§ **AIM OF THE EXERCISE**
Copy exactly the lines of the records below, and only those lines, beginning with the line that contains "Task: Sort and" and ending with the line that contains "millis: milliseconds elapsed".

------ PROVIDED RECORDS ------

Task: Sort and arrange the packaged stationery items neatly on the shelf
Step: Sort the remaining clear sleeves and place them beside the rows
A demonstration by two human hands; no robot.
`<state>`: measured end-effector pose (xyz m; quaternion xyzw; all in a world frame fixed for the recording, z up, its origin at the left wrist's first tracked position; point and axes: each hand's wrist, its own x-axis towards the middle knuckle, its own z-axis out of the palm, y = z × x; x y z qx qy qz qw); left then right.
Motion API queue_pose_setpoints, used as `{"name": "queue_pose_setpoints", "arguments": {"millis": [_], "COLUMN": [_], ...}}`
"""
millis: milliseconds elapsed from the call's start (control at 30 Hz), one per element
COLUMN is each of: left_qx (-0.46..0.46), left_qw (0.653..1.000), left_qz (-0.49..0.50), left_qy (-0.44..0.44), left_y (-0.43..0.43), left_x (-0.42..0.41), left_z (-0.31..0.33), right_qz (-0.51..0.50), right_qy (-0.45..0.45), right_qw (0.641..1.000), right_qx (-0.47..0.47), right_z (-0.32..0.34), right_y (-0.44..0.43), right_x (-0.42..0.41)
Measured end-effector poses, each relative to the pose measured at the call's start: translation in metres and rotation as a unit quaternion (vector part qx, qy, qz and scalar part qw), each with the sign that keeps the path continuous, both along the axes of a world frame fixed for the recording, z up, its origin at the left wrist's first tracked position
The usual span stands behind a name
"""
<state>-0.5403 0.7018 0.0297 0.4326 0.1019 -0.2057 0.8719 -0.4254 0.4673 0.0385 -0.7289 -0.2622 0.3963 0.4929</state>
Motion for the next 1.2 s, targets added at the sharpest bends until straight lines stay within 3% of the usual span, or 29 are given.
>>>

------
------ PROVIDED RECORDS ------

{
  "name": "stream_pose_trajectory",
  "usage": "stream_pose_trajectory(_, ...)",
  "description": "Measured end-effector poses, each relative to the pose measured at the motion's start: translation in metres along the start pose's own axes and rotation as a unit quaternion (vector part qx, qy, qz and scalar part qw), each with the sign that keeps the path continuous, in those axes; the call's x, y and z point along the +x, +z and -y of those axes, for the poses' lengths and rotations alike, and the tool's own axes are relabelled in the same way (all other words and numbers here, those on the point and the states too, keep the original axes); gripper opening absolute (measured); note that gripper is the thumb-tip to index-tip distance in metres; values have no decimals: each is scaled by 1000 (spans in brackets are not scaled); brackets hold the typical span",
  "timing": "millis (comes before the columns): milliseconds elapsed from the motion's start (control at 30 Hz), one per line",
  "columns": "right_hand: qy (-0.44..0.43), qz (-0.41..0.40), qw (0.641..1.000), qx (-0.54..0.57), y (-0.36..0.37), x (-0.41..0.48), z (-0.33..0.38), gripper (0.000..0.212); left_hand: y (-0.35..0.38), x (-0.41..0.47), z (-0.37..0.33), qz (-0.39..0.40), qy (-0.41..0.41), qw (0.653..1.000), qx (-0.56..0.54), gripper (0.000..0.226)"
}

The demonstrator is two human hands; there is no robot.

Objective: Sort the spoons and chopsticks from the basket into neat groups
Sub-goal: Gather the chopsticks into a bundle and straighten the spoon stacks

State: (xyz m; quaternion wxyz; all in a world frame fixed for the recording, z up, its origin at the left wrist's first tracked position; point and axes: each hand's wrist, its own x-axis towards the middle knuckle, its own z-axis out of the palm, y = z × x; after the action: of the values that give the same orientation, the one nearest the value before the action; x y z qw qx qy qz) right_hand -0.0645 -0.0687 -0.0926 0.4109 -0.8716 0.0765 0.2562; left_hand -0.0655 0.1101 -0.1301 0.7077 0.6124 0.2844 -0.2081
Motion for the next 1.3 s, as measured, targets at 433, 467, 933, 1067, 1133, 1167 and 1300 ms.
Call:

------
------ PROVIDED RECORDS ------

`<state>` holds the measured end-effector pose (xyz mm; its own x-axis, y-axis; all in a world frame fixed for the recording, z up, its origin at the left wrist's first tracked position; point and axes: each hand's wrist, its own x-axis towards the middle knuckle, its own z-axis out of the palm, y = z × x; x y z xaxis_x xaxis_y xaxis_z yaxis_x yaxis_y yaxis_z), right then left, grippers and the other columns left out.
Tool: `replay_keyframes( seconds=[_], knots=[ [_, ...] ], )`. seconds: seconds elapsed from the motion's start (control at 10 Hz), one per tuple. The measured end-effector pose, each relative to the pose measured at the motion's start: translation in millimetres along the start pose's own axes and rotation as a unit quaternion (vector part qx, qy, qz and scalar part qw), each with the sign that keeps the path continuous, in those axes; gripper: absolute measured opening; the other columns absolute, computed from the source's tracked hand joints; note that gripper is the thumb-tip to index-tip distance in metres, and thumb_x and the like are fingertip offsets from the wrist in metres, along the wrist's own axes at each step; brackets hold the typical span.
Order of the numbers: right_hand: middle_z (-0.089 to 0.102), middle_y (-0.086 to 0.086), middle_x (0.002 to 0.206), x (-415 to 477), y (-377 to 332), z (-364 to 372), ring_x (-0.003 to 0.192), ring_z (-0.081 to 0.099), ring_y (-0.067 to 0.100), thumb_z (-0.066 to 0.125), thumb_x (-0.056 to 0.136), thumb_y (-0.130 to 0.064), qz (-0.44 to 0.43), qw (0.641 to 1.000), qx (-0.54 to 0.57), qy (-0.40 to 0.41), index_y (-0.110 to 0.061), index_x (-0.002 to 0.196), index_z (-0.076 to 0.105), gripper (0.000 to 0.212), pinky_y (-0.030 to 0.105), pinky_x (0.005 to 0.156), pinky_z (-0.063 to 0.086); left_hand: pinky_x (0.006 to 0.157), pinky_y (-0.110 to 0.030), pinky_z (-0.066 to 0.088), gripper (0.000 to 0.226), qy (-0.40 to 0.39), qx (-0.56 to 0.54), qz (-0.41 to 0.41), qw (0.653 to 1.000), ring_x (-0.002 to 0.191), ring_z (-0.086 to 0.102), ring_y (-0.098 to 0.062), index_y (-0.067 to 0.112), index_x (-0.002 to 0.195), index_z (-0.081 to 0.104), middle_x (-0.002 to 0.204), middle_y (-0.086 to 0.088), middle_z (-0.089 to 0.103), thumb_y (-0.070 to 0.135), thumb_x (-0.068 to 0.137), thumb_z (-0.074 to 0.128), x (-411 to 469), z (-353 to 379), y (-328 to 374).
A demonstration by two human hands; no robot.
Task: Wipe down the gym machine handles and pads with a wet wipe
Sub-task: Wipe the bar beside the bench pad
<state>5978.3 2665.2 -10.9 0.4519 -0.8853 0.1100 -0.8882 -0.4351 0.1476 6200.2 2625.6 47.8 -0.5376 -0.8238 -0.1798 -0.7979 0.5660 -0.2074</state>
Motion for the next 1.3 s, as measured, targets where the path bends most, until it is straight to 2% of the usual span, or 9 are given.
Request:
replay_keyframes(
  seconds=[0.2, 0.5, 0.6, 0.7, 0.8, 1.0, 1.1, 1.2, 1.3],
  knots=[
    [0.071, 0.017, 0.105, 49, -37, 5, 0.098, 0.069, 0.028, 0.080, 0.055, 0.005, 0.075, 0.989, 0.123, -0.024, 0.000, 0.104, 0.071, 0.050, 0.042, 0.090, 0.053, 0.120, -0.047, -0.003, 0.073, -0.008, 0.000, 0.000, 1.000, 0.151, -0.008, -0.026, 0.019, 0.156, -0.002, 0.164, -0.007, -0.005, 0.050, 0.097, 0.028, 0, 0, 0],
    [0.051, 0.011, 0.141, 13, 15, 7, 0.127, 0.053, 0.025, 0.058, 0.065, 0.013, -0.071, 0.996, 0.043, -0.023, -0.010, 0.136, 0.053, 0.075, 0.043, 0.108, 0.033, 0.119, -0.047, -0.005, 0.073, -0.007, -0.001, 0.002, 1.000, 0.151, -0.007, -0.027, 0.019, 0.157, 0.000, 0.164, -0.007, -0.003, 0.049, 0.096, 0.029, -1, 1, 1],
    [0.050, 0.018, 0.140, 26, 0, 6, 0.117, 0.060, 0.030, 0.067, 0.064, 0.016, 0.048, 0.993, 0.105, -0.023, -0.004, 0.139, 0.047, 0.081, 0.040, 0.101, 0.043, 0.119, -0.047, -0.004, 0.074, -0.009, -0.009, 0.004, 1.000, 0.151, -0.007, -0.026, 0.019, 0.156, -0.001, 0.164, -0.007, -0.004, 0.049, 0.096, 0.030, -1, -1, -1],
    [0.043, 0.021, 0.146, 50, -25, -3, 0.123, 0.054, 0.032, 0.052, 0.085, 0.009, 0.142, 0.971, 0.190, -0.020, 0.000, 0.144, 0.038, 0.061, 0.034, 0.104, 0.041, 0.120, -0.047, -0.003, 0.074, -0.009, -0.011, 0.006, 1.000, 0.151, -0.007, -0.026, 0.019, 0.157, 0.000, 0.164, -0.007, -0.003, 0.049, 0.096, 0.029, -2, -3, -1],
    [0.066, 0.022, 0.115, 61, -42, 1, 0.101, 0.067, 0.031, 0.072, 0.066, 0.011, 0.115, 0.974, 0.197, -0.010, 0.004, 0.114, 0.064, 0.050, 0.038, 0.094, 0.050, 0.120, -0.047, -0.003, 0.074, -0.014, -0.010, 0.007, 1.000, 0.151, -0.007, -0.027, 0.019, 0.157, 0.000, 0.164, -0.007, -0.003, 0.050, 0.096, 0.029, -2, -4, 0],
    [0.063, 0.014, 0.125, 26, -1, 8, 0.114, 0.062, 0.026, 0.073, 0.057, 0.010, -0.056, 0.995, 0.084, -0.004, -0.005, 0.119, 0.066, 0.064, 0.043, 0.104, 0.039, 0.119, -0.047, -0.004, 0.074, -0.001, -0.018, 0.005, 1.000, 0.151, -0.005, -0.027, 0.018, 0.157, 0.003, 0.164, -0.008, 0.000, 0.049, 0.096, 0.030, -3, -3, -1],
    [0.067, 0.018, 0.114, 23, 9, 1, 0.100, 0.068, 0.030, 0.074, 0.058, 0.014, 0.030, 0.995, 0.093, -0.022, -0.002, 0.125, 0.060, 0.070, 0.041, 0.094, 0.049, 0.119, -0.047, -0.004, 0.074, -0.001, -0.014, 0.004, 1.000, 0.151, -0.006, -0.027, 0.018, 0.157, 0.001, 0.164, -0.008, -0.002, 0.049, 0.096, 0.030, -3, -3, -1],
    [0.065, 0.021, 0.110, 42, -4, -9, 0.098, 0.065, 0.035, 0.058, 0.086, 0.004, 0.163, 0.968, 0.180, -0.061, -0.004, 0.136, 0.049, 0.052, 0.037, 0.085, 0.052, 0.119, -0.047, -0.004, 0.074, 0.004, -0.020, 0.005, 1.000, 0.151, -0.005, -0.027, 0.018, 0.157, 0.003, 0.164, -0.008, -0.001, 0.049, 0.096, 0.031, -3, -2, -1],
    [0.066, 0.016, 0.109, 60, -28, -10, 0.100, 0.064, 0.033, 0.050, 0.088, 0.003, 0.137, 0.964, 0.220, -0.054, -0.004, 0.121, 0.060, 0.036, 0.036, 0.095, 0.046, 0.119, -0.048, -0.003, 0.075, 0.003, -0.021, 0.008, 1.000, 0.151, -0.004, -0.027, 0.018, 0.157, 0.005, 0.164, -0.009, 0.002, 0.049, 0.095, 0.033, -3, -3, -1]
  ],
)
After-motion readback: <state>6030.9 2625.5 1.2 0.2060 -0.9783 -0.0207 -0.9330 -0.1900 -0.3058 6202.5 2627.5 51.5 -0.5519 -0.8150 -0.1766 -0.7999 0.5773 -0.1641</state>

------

§ **RESULT**
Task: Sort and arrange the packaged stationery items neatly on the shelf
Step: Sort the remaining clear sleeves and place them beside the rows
A demonstration by two human hands; no robot.
`<state>`: measured end-effector pose (xyz m; quaternion xyzw; all in a world frame fixed for the recording, z up, its origin at the left wrist's first tracked position; point and axes: each hand's wrist, its own x-axis towards the middle knuckle, its own z-axis out of the palm, y = z × x; x y z qx qy qz qw); left then right.
Motion API queue_pose_setpoints, used as `{"name": "queue_pose_setpoints", "arguments": {"millis": [_], "COLUMN": [_], ...}}`
"""
millis: milliseconds elapsed from the call's start (control at 30 Hz), one per element

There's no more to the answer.